WHAT IS BEING ASKED – In the material below, repeat only the lines from the one that holds "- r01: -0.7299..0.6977" through the final line, exactly as they stand.

↓↓↓

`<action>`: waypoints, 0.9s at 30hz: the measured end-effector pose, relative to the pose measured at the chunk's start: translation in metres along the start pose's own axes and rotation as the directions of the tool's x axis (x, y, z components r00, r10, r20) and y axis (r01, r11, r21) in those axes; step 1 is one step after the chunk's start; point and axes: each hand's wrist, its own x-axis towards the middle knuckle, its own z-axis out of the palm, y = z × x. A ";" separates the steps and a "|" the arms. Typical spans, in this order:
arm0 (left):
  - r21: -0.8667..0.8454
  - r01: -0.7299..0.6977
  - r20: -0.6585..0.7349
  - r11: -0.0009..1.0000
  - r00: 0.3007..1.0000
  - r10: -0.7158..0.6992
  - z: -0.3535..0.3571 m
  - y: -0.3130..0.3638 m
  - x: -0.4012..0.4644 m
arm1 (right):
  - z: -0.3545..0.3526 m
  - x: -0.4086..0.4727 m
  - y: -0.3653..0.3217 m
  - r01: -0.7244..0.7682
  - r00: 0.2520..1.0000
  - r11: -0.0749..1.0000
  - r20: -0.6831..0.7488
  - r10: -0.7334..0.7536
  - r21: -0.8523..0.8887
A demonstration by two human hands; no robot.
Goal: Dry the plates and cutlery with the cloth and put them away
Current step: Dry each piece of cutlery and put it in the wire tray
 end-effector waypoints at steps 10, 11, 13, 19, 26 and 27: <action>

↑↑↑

SOLVED PROBLEM –
  - r01: -0.7299..0.6977
  - r20: -0.6585..0.7349
  - r11: -0.0009..1.0000
  - r00: 0.3007..1.0000
  - r10: -0.7158..0.6992
  - z: -0.3535..0.3571 m
  - y: -0.3130..0.3638 m
  - x: -0.4012..0.4644 m
arm1 (right):
  - z: -0.3545..0.3526 m
  - x: -0.4086..0.4727 m
  - y: -0.3653..0.3217 m
  - r01: -0.7244..0.7682
  - r00: 0.2520..1.0000
  - r11: -0.0749..1.0000
  - r20: -0.6831..0.7488
  - r10: -0.7334..0.7536
  - r21: -0.8523..0.8887
A demonstration by two human hands; no robot.
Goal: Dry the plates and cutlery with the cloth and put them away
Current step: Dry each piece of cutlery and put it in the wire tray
 end-effector waypoints at steps 10, 11, 13, 19, 26 and 27: <action>

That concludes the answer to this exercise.